What needs to be done »
In the data below, retype exactly the line that contains "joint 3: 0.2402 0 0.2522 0" and every line after it, through the last.

Start of Data segment

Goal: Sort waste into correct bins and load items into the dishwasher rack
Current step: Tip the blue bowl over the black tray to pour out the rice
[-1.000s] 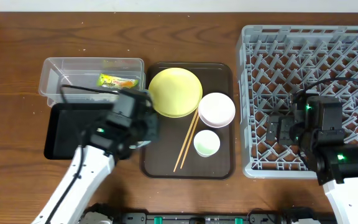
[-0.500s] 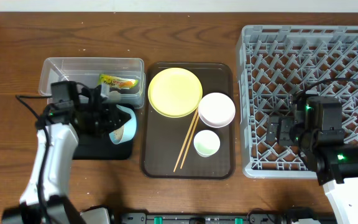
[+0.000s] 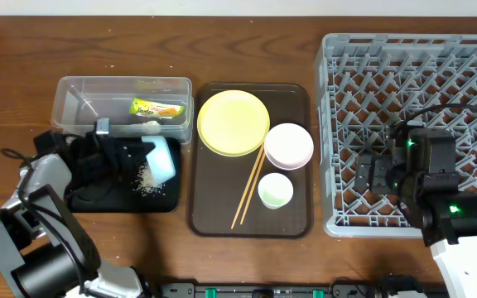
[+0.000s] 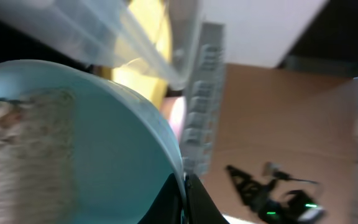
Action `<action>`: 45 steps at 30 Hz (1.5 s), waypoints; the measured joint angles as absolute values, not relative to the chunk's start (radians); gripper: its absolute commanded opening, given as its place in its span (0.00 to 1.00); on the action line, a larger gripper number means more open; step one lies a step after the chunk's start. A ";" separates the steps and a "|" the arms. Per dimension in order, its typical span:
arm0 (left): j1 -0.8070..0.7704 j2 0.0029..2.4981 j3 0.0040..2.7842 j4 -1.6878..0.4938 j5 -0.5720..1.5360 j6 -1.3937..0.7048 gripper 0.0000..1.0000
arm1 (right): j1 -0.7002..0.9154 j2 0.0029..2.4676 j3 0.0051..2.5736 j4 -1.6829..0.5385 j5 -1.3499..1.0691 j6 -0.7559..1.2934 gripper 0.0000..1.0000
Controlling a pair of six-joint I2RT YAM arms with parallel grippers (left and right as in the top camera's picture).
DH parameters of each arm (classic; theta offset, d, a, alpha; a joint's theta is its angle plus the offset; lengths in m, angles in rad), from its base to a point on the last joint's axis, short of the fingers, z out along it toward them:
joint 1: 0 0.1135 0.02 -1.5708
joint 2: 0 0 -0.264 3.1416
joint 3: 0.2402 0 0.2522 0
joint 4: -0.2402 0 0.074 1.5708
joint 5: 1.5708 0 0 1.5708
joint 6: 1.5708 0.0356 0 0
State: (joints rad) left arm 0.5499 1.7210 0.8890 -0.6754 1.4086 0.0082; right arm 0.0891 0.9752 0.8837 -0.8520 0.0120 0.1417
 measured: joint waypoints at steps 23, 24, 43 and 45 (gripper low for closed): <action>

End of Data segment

Result of the exercise »
joint 3: 0.2402 0 0.2522 0
joint 4: -0.2402 0 0.074 1.5708
joint 5: 1.5708 0 0 1.5708
joint 6: 1.5708 0.0356 0 0
State: (joints rad) left arm 0.5499 1.7210 0.8890 -0.6754 1.4086 0.0082; right arm 0.0891 0.9752 0.8837 -0.8520 0.0120 0.1417
 measured: joint waypoints at steps 23, 24, 43 and 45 (gripper low for closed): <action>

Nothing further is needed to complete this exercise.